→ What the task requires: Repeat every record exactly as written, but leave out the pictures.

→ Provided data:
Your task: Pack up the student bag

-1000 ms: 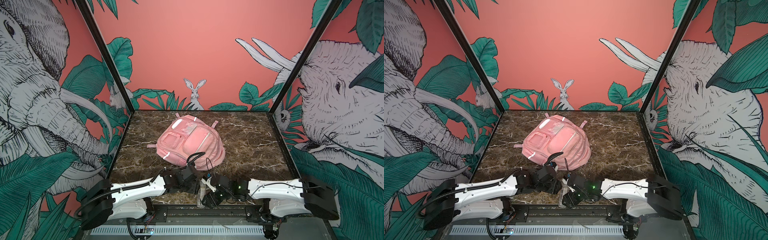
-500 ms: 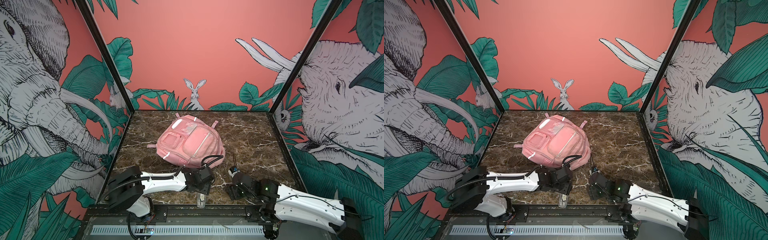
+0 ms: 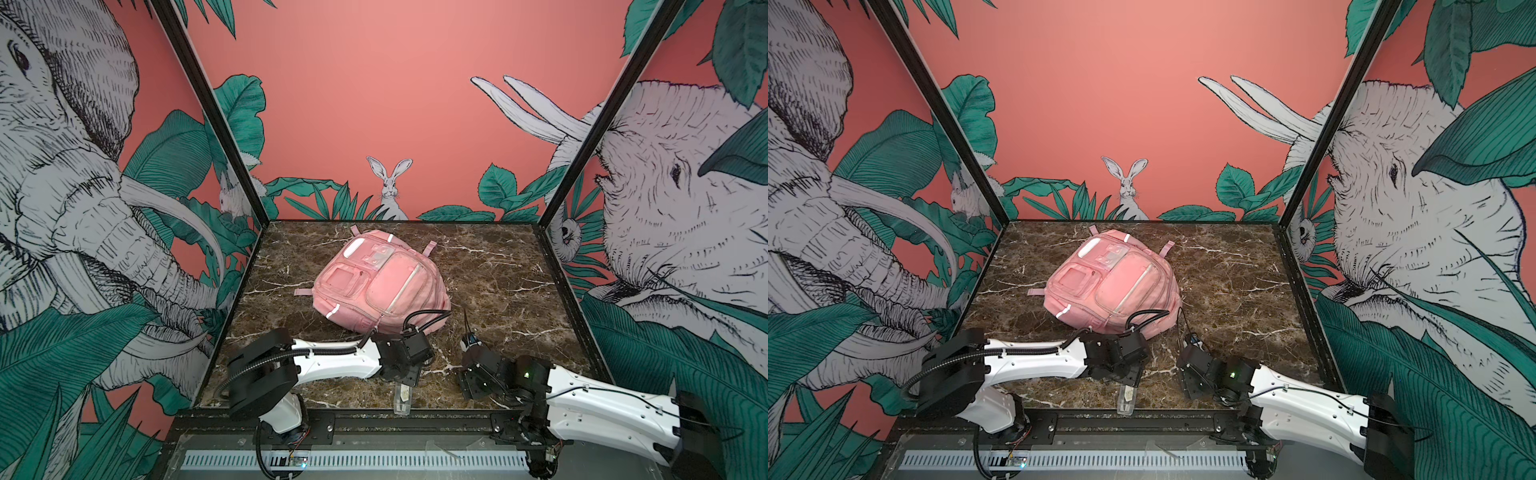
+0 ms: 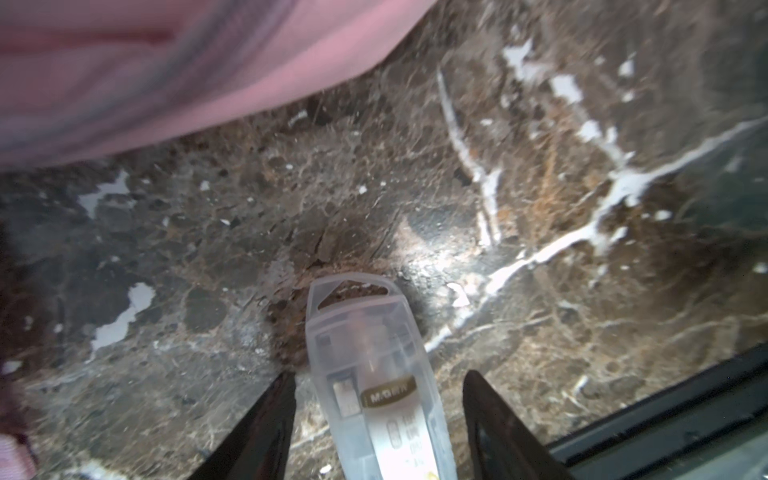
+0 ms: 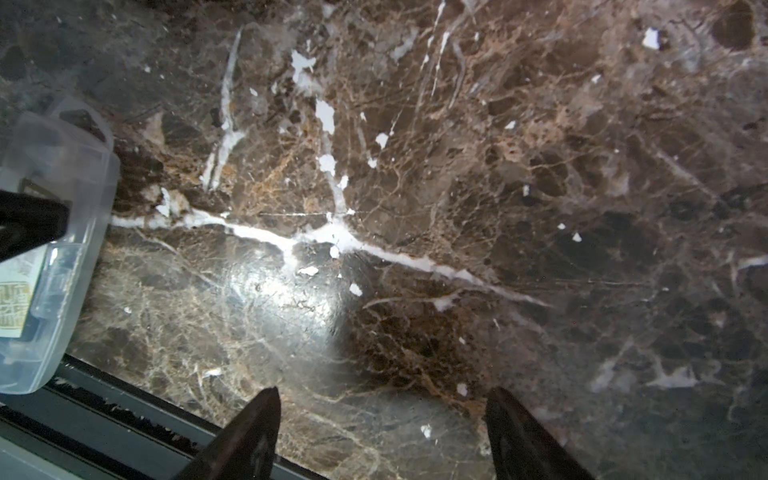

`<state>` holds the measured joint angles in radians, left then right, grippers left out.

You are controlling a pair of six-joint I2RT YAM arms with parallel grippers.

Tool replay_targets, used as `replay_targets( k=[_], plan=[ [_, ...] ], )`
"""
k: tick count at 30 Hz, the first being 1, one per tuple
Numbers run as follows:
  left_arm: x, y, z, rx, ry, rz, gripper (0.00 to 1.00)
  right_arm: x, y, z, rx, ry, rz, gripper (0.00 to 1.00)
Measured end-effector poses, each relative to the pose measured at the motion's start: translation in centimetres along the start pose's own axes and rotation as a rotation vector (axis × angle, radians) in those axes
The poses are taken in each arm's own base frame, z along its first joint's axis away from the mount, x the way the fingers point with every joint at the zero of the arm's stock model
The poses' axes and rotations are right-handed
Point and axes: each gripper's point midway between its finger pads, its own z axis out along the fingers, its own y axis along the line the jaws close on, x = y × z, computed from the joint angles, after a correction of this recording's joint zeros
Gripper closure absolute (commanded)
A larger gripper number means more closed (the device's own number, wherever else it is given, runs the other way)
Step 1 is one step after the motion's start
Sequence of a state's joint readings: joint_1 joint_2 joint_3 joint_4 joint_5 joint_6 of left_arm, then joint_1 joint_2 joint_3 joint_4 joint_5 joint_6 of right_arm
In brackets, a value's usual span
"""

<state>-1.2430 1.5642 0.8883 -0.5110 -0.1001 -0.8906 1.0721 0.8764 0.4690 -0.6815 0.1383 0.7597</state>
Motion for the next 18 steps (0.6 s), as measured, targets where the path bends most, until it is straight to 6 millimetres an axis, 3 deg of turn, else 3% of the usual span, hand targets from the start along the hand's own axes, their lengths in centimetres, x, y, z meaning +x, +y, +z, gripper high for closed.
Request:
replay_targets(
  k=[9,18],
  plan=[
    [1.6,-0.3,0.4,0.01,0.058,0.01,0.32,-0.4,0.5,0.3,-0.022,-0.018,0.026,0.22],
    [5.6,-1.6,0.0,0.008,0.141,0.088,0.31,0.6,0.3,1.8,-0.007,0.023,0.032,0.22]
  ],
)
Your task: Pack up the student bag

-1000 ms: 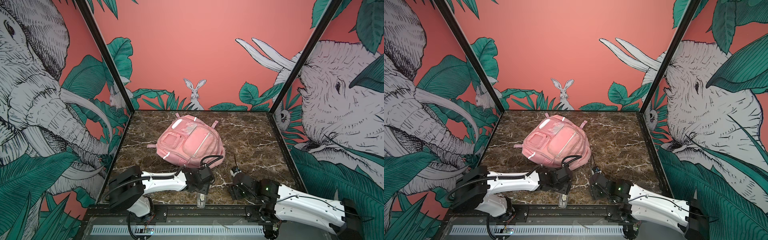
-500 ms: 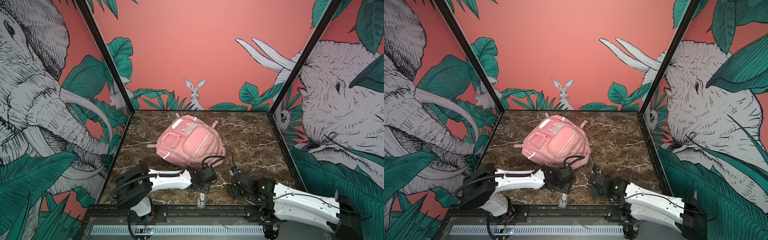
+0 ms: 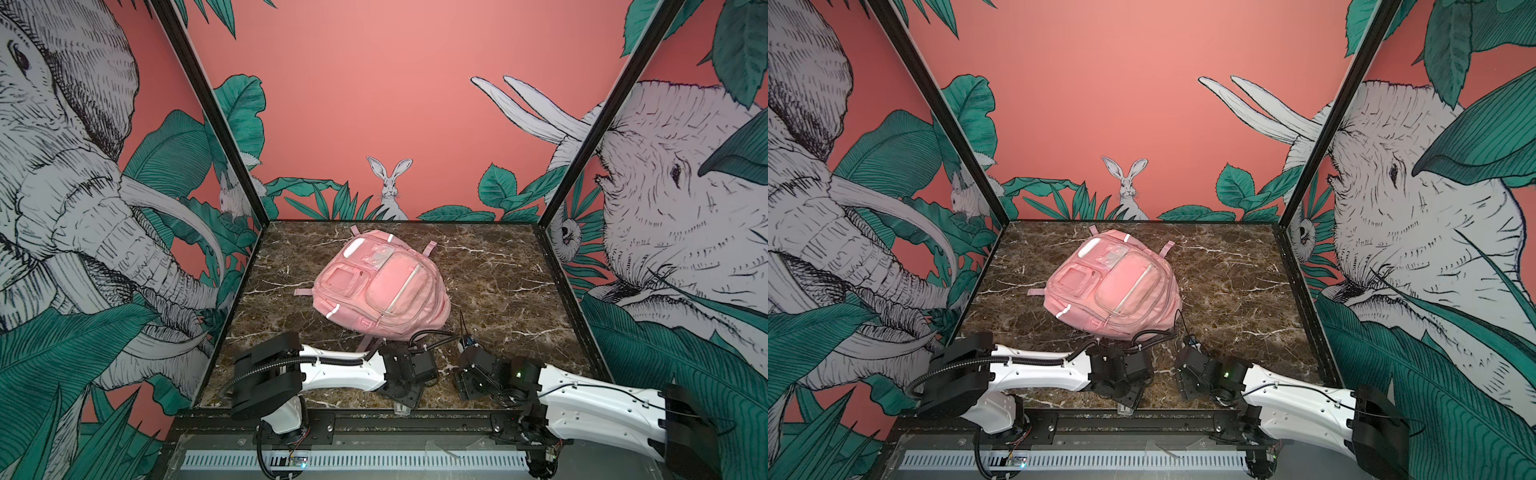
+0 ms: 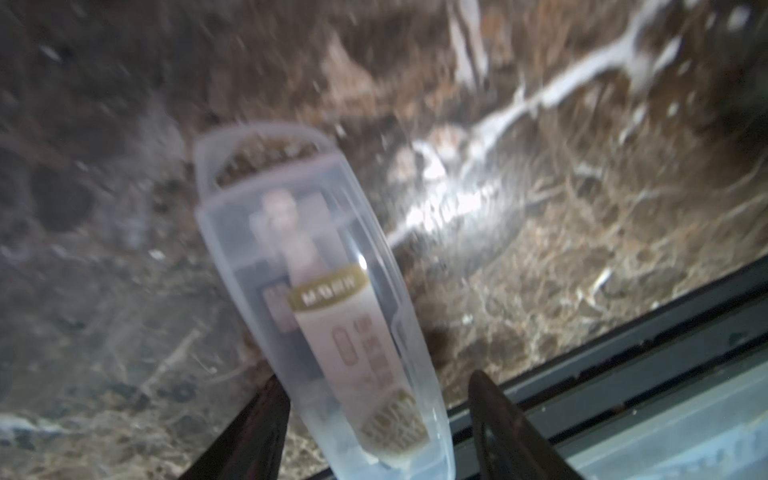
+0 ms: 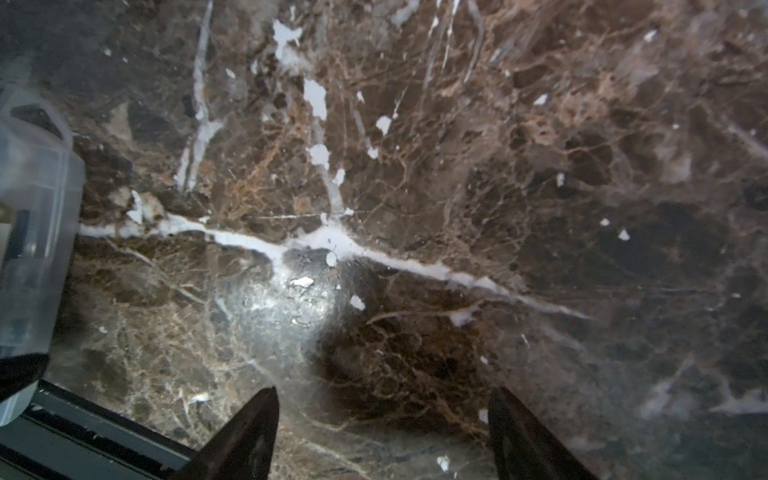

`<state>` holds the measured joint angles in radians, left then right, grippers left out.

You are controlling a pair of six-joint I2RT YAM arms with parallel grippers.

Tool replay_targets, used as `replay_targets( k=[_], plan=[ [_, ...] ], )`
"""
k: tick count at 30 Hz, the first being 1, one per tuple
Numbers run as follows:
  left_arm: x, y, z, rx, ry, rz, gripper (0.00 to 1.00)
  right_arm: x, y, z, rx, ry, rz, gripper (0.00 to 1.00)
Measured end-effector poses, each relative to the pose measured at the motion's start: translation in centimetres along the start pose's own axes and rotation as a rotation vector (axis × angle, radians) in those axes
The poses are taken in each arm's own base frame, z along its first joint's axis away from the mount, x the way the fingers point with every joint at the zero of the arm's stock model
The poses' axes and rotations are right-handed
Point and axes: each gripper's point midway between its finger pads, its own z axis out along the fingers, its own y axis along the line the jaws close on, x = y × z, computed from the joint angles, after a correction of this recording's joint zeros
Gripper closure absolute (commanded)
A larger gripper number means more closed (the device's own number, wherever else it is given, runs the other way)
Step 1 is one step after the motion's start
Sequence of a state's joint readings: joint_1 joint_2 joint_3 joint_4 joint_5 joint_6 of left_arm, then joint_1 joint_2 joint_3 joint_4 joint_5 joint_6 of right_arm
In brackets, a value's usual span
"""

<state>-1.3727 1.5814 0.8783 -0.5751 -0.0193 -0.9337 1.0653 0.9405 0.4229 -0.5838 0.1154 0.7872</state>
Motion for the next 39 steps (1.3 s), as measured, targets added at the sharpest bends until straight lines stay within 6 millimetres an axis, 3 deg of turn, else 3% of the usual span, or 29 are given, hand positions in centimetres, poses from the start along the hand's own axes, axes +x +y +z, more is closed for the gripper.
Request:
replay_targets(
  k=[9,17,25,34,39],
  plan=[
    [1.1,-0.2,0.3,-0.025,0.0,-0.027,0.33,0.2,0.2,0.9,-0.022,0.005,0.024,0.22],
    [0.8,0.3,0.4,-0.049,-0.021,-0.054,0.46,-0.1,0.5,1.1,-0.037,-0.009,0.032,0.22],
    [0.6,0.5,0.2,-0.042,-0.048,-0.034,0.51,-0.4,0.9,1.1,-0.061,-0.019,0.038,0.23],
    [-0.9,0.6,-2.8,0.116,-0.198,-0.018,0.55,-2.1,3.1,0.0,-0.205,-0.116,0.079,0.23],
    [-1.5,1.3,-3.3,0.181,-0.255,-0.048,0.55,-4.1,5.4,-1.0,-0.345,-0.191,0.128,0.22]
  ],
)
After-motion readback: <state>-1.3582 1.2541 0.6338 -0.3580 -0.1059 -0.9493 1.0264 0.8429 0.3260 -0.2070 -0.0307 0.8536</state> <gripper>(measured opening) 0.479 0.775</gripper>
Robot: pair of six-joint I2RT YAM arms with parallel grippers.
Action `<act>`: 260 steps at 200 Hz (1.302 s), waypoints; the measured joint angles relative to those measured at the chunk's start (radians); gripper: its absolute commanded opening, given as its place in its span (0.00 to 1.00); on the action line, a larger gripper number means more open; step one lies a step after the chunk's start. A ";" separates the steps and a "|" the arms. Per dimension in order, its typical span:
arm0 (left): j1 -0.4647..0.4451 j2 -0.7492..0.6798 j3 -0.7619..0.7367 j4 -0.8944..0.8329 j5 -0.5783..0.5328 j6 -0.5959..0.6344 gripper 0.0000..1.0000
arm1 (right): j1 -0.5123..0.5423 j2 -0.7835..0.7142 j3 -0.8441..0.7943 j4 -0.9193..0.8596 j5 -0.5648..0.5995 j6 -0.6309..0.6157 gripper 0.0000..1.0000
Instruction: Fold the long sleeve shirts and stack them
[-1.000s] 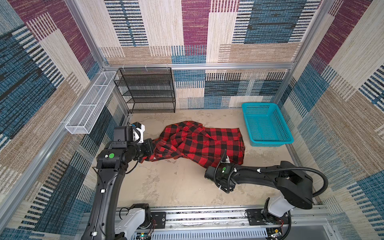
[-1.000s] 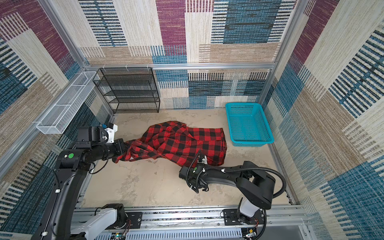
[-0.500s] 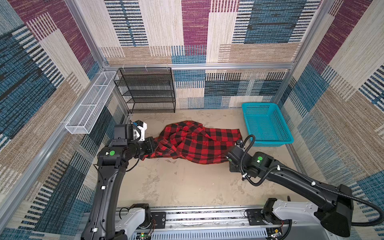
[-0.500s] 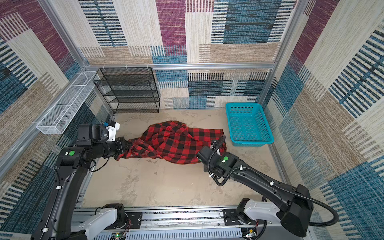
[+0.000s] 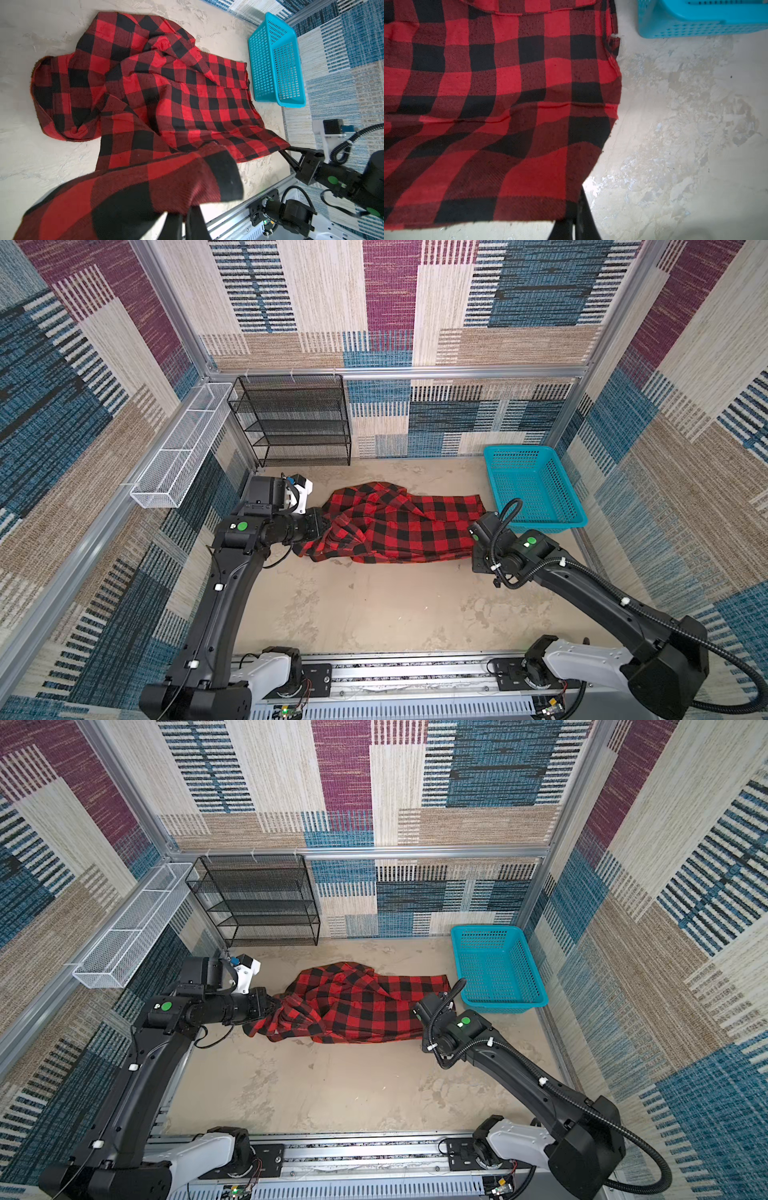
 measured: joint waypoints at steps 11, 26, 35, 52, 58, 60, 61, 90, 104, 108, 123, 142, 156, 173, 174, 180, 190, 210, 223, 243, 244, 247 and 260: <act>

→ Answer section:
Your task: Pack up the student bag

-1000 ms: 
-500 ms: 
+0 ms: 
+0 ms: 
+0 ms: 

`<state>` holds the measured joint angles in radians, left then right, grippers left out.

You are controlling a pair of six-joint I2RT YAM arms with parallel grippers.

Tool replay_targets, used as `replay_targets( k=[_], plan=[ [_, ...] ], )`
"""
k: tick count at 30 Hz, the first being 1, one per tuple
Numbers run as follows:
  left_arm: x, y, z, rx, ry, rz, gripper (0.00 to 1.00)
  right_arm: x, y, z, rx, ry, rz, gripper (0.00 to 1.00)
Measured end-effector poses, each relative to the pose measured at the motion's start: translation in centimetres along the start pose's own axes and rotation as a rotation vector (axis × angle, radians) in those axes
The poses are taken in each arm's own base frame, z along its first joint's axis away from the mount, x the way the fingers point with every joint at the zero of the arm's stock model
The poses' axes and rotations are right-handed
Point and axes: each gripper's point midway between its finger pads, its own z axis out along the fingers, its own y axis along the line the jaws close on, x = y × z, computed from the joint angles, after a correction of this recording's joint zeros
Gripper closure absolute (commanded)
A larger gripper number means more closed (the device's own number, wherever else it is given, runs the other way)
Step 1 is one step after the motion's start
Sequence of a state's joint readings: joint_1 joint_2 joint_3 joint_4 joint_5 joint_6 of left_arm, then joint_1 joint_2 joint_3 joint_4 joint_5 joint_6 of right_arm
In brackets, a value's usual span
"""

<state>-1.2430 1.5642 0.8883 -0.5110 -0.1001 -0.8906 1.0721 0.8764 0.4690 -0.6815 0.1383 0.7597</state>
Motion for the next 18 steps (0.6 s), as measured, targets where the path bends most, until it is straight to 6 millimetres an axis, 3 deg of turn, else 3% of the usual span, hand targets from the start along the hand's own axes, their lengths in centimetres, x, y, z meaning +x, +y, +z, gripper high for closed.
Request:
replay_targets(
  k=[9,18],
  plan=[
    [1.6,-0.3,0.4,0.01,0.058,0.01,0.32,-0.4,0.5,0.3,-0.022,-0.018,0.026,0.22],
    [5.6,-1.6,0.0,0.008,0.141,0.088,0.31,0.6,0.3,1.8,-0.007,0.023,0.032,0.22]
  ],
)
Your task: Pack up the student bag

-1000 ms: 
-500 ms: 
+0 ms: 
+0 ms: 
+0 ms: 

`<state>` holds the measured joint angles in radians, left then right, grippers left out.

You are controlling a pair of six-joint I2RT YAM arms with parallel grippers.

Tool replay_targets, used as `replay_targets( k=[_], plan=[ [_, ...] ], )`
"""
k: tick count at 30 Hz, the first being 1, one per tuple
Numbers run as follows:
  left_arm: x, y, z, rx, ry, rz, gripper (0.00 to 1.00)
  right_arm: x, y, z, rx, ry, rz, gripper (0.00 to 1.00)
Measured end-effector poses, each relative to the pose measured at the motion's start: translation in centimetres along the start pose's own axes and rotation as a rotation vector (axis × angle, radians) in those axes
The poses are taken in each arm's own base frame, z along its first joint's axis away from the mount, x the way the fingers point with every joint at the zero of the arm's stock model
The poses' axes and rotations are right-handed
Point and axes: each gripper's point midway between its finger pads, its own z axis out along the fingers, its own y axis along the line the jaws close on, x = y × z, computed from the joint angles, after a correction of this recording's joint zeros
Gripper closure absolute (commanded)
A larger gripper number means more closed (the device's own number, wherever else it is given, runs the other way)
Step 1 is one step after the motion's start
Sequence of a state's joint readings: joint_1 joint_2 joint_3 joint_4 joint_5 joint_6 of left_arm, then joint_1 joint_2 joint_3 joint_4 joint_5 joint_6 of right_arm
In brackets, a value's usual span
"""

<state>-1.3727 1.5814 0.8783 -0.5751 -0.0193 -0.9337 1.0653 0.9405 0.4229 -0.5838 0.1154 0.7872</state>
Motion for the next 39 steps (1.3 s), as measured, targets added at the sharpest bends until straight lines stay within 6 millimetres an axis, 3 deg of turn, else 3% of the usual span, or 29 are given, hand positions in centimetres, poses from the start along the hand's own axes, axes +x +y +z, more is closed for the gripper.
Request:
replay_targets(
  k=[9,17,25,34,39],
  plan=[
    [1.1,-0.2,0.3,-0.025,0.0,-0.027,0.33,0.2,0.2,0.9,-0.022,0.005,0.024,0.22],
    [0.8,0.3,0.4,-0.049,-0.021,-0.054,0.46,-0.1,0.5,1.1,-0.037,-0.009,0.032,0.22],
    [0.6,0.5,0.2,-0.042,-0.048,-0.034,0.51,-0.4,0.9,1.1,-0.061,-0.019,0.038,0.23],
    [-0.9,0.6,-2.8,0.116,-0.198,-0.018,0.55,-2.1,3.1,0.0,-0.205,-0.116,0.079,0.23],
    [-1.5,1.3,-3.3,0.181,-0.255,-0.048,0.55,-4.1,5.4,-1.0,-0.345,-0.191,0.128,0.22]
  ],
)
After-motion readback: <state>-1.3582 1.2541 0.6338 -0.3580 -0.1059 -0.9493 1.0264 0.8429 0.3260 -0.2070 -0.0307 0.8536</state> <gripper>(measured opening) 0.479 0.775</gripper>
Robot: pair of six-joint I2RT YAM arms with parallel grippers.
Action `<act>`: 260 steps at 200 Hz (1.302 s), waypoints; the measured joint angles relative to those measured at the chunk's start (radians); gripper: its absolute commanded opening, given as its place in its span (0.00 to 1.00); on the action line, a larger gripper number means more open; step one lies a step after the chunk's start. A ";" separates the steps and a "|" the arms. Per dimension in order, its typical span:
arm0 (left): j1 -0.4647..0.4451 j2 -0.7492..0.6798 j3 -0.7619..0.7367 j4 -0.8944..0.8329 j5 -0.5783..0.5328 j6 -0.5959..0.6344 gripper 0.0000..1.0000
arm1 (right): j1 -0.5123..0.5423 j2 -0.7835..0.7142 j3 -0.8441..0.7943 j4 -0.9193..0.8596 j5 -0.5648..0.5995 j6 -0.6309..0.6157 gripper 0.0000..1.0000
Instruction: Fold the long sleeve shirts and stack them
[-1.000s] 
[-1.000s] 
[-0.500s] 
[-0.500s] 
[+0.000s] 
 measured: joint waypoints at steps 11, 26, 35, 52, 58, 60, 61, 90, 104, 108, 123, 142, 156, 173, 174, 180, 190, 210, 223, 243, 244, 247 and 260: <act>

What came before is the complete response.